Restate exactly the lines from the top of the listing below to the line containing "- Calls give"; the remaining lines are not wanted.

-- Collected material follows --

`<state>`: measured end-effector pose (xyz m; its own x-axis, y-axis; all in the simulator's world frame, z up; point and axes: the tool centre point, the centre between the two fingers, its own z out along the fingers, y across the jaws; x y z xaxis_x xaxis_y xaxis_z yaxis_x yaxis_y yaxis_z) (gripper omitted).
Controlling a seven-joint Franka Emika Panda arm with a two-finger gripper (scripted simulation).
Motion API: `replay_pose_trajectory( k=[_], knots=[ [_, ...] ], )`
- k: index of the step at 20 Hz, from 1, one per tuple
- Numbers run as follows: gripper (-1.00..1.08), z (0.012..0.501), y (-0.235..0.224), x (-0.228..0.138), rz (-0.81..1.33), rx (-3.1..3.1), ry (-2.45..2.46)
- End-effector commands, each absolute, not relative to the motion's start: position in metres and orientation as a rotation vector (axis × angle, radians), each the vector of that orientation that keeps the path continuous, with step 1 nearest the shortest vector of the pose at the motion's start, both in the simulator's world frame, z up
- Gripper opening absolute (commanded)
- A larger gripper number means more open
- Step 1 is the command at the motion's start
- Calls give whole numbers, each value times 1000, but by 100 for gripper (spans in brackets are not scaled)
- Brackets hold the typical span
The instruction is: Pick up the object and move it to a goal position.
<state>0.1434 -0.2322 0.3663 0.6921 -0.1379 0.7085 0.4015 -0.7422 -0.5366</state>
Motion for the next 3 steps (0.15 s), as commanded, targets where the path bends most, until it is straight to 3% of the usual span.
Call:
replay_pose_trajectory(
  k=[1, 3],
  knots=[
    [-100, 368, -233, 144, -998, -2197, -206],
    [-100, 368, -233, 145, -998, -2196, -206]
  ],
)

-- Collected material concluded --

### Solution to this exercise
`<state>`: measured end-effector pose (xyz m; its own x-axis, y-axis; all in the simulator's world frame, z up; point and axes: the tool centre point, the centre between the two fingers, its own z out along the fingers, y across the jaws; x y z xaxis_x xaxis_y xaxis_z yaxis_x yaxis_y yaxis_z) (gripper omitted).
Controlling a seven-joint Franka Emika Panda arm with a two-finger gripper (scripted simulation).
Motion API: `replay_pose_trajectory( k=[_], knots=[ [_, ...] ], )`
- k: index of the step at 20 Hz, from 1, one per tuple
- Numbers run as follows: gripper (-1.00..1.08), z (0.012..0.501), y (-0.235..0.224), x (-0.228..0.138), rz (-0.81..1.33), rx (-3.1..3.1), ry (-2.45..2.46)
- End-effector commands, each absolute, not relative to the motion's start: position in metres and orientation as a rotation vector (axis × angle, radians), each the vector of that orientation that keeps the path continuous, with step 1 nearest the shortest vector of the pose at the motion's start, both in the simulator's world frame, z up
- Gripper opening absolute (commanded)
- A larger gripper number means more open
- Step 1 is the command at the motion's start
- Calls give whole numbers, each value times 1000, but by 100 for gripper (spans in brackets are not scaled)

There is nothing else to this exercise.